Does your table process time series data?
If so, your best choice is Compaction strategiesTWCS. If not, the following questions introduce other considerations to guide your choice.
Does your table handle more reads than writes, or more writes than reads?
LCS is a good choice if your table processes twice as many reads as writes or more — especially randomized reads. If the proportion of reads to writes is closer, the performance hit exacted by LCS may not be worth the benefit. Be aware that LCS can be quickly overwhelmed by a high volume of writes.
Does the data in your table change often?
One advantage of LCS is that it keeps related data in a small set of SSTables. If your data is immutable or not subject to frequent upserts, STCS accomplishes the same type of grouping without the LCS performance hit.
Do you require predictable levels of read and write activity?
LCS keeps the SSTables within predictable sizes and numbers. For example, if your table's read/write ratio is small, and it is expected to conform to a Service Level Agreements (SLAs) for reads, it may be worth taking the write performance penalty of LCS in order to keep read rates and latency at predictable levels. And you may be able to overcome this write penalty through horizontal scaling (adding more nodes).
Will your table be populated by a batch process?
On both batch reads and batch writes, STCS performs better than LCS. The batch process causes little or no fragmentation, so the benefits of LCS are not realized; batch processes can overwhelm LCS-configured tables.
Does your system have limited disk space?
LCS handles disk space more efficiently than STCS: it requires about 10% headroom in addition to the space occupied by the data is handles. STCS and DTCS generally require, in some cases, as much as 50% more than the data space. (DateTieredStorageStrategy (DTCS) is deprecated.)
Is your system reaching its limits for I/O?
LCS is significantly more I/O intensive than DTCS or STCS. Switching to LCS may introduce extra I/O load that offsets the advantages.

Configuring and running compaction

Set the compaction strategy for a table in the parameters for the CREATE TABLE or ALTER TABLE command.

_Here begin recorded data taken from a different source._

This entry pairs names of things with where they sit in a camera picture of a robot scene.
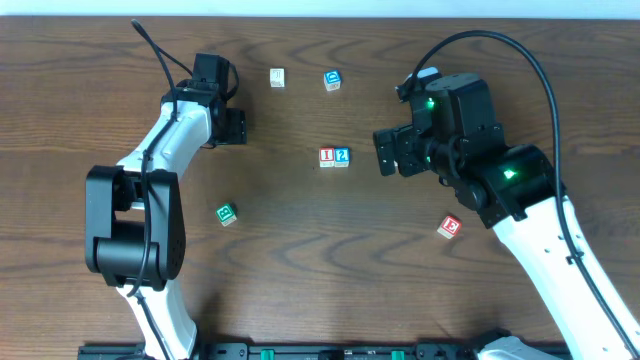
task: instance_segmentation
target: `green led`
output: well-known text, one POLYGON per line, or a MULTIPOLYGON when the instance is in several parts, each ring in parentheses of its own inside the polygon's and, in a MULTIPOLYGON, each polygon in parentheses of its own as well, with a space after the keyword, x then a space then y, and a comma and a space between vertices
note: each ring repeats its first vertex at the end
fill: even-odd
POLYGON ((436 102, 432 98, 429 98, 427 100, 427 110, 433 110, 433 108, 435 107, 436 107, 436 102))
POLYGON ((518 175, 518 173, 517 173, 517 172, 515 172, 515 171, 513 171, 513 170, 511 170, 511 169, 507 169, 507 170, 505 170, 503 174, 504 174, 504 177, 506 177, 506 178, 507 178, 507 180, 509 180, 509 179, 511 179, 512 177, 514 177, 514 176, 518 175))

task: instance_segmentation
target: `white background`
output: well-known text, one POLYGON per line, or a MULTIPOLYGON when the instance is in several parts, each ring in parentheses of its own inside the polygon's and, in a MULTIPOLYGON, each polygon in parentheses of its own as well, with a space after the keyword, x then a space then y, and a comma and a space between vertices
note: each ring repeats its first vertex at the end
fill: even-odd
POLYGON ((0 0, 0 15, 640 19, 640 0, 0 0))

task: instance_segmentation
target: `green block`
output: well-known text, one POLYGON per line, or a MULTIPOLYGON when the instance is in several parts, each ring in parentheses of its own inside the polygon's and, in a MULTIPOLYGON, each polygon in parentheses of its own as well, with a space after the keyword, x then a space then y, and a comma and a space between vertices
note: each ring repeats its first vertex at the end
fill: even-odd
POLYGON ((276 352, 273 350, 262 350, 260 352, 260 360, 274 360, 276 358, 276 352))
POLYGON ((392 351, 391 360, 404 360, 404 351, 392 351))
POLYGON ((227 226, 238 220, 236 213, 233 212, 233 208, 229 204, 224 204, 220 209, 216 210, 216 215, 218 215, 218 220, 220 220, 222 226, 227 226))

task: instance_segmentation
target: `cube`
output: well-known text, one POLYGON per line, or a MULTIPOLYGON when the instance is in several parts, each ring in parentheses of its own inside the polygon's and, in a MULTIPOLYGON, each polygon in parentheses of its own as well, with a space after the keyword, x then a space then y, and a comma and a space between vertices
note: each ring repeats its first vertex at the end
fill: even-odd
POLYGON ((341 83, 342 83, 342 79, 340 79, 340 74, 338 74, 338 70, 332 70, 324 73, 324 87, 327 88, 327 91, 340 89, 341 83))
POLYGON ((224 204, 221 208, 216 210, 216 215, 218 215, 218 220, 222 223, 222 226, 227 226, 232 222, 238 220, 236 217, 236 213, 233 211, 233 208, 229 204, 224 204))
POLYGON ((333 148, 322 148, 320 149, 320 167, 334 167, 336 165, 335 162, 335 151, 333 148))
POLYGON ((271 87, 284 87, 284 69, 271 69, 269 80, 271 87))
POLYGON ((349 155, 349 149, 342 148, 336 149, 336 167, 348 167, 351 156, 349 155))
POLYGON ((460 231, 461 225, 460 220, 452 216, 447 216, 444 218, 442 224, 440 224, 440 227, 438 227, 438 233, 447 239, 451 239, 460 231))

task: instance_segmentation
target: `wooden tabletop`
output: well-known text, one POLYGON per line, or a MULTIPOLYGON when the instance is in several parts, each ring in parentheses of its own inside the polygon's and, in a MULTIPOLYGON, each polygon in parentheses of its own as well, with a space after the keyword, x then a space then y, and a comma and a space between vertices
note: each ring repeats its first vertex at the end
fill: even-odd
MULTIPOLYGON (((410 122, 394 86, 455 32, 504 32, 554 86, 564 180, 584 233, 640 316, 640 23, 541 20, 142 18, 192 64, 236 64, 249 144, 202 150, 180 185, 181 272, 208 340, 414 342, 496 326, 561 340, 531 281, 434 174, 380 176, 372 132, 410 122), (286 69, 273 89, 269 68, 286 69), (322 74, 337 68, 342 88, 322 74), (352 149, 320 169, 318 148, 352 149), (233 201, 223 228, 215 209, 233 201), (463 222, 446 240, 447 214, 463 222)), ((517 53, 464 40, 431 62, 477 72, 510 144, 551 155, 542 88, 517 53)), ((171 66, 174 77, 186 74, 171 66)), ((149 131, 168 87, 128 18, 0 18, 0 358, 73 358, 85 342, 138 342, 126 302, 84 263, 84 181, 149 131)))

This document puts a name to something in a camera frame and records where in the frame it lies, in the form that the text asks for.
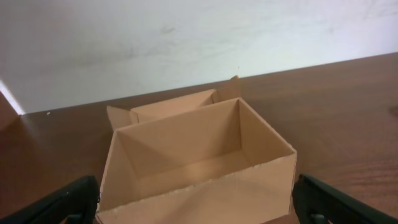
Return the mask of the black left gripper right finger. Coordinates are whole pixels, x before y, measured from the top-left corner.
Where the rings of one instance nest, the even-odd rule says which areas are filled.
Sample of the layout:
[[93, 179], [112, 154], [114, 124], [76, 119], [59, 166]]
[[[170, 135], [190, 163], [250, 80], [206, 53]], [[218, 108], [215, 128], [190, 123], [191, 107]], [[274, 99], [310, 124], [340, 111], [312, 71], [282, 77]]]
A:
[[307, 174], [294, 183], [292, 199], [301, 224], [397, 224], [396, 218]]

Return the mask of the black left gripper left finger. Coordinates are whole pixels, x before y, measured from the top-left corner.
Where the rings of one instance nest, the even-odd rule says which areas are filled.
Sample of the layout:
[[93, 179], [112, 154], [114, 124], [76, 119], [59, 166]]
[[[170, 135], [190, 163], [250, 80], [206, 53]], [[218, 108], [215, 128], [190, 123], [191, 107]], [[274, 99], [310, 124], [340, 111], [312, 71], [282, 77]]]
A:
[[2, 218], [1, 224], [92, 224], [99, 202], [97, 180], [87, 175]]

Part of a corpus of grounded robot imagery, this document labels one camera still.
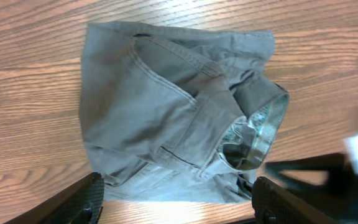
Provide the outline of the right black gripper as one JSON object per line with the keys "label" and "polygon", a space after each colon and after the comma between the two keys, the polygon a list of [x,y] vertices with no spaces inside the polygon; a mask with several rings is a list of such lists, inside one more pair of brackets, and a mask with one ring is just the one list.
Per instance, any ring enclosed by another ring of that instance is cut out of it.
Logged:
{"label": "right black gripper", "polygon": [[[358,221],[358,174],[342,153],[280,162],[267,162],[266,173],[282,181],[285,189],[337,221]],[[284,170],[322,171],[319,185],[283,174]]]}

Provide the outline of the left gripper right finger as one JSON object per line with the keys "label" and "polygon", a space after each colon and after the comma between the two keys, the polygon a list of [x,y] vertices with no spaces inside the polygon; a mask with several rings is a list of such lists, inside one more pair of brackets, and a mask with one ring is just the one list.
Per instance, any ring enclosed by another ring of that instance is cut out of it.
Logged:
{"label": "left gripper right finger", "polygon": [[337,221],[263,176],[253,184],[252,208],[258,224],[337,224]]}

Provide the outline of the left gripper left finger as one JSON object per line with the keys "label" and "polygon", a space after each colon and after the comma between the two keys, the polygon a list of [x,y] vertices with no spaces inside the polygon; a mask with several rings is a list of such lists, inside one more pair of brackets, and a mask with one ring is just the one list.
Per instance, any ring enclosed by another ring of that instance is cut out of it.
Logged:
{"label": "left gripper left finger", "polygon": [[104,179],[92,172],[7,224],[98,224],[103,199]]}

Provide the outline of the grey shorts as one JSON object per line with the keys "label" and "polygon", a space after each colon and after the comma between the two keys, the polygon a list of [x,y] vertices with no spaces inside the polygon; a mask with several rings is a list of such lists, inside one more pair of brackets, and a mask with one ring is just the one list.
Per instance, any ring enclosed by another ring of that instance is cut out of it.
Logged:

For details, see Table properties.

You can start compaction manually using the nodetool compact command.

Testing compaction strategies

Suggestions for determining which compaction strategy is best for your system:
  • Create a three-node cluster using one of the compaction strategies, stress test the cluster using cassandra-stress and measure the results.
  • Set up a node on your existing cluster and use the write survey mode to sample live data.